_PROBLEM TO WORK ON_: Please copy, exactly and with no pictures, only the lines from the one containing "Reviewer note: confirm that the red" through the last line of the records.

_RECORDS FOR PROCESSING_:
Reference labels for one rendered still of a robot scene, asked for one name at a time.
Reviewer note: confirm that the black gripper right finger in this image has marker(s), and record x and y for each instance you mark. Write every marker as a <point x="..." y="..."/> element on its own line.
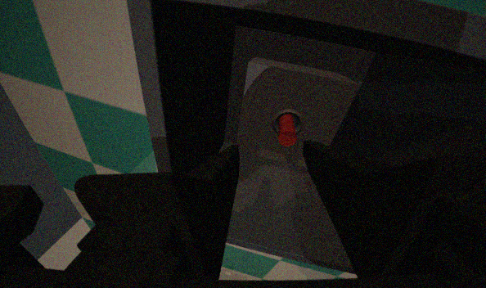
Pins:
<point x="376" y="208"/>

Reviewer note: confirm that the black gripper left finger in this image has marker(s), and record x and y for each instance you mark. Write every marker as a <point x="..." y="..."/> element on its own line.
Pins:
<point x="199" y="203"/>

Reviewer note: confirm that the red peg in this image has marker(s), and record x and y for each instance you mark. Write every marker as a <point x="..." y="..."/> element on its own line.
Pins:
<point x="286" y="130"/>

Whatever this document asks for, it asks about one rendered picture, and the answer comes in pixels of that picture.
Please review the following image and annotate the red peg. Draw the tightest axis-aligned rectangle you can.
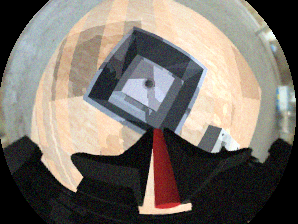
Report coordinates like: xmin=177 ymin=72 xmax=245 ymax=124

_OUTPUT FOR THIS EXERCISE_:
Reviewer note: confirm that the red peg in this image has marker(s), and record x and y for each instance you mark. Write every marker as a <point x="..." y="..."/> element on its own line.
Pins:
<point x="286" y="130"/>

Whatever this document asks for, it asks about one rendered picture, and the answer comes in pixels of that picture.
Please review the following image and annotate the red peg. Draw the tightest axis-aligned rectangle you can.
Report coordinates like: xmin=177 ymin=72 xmax=245 ymax=124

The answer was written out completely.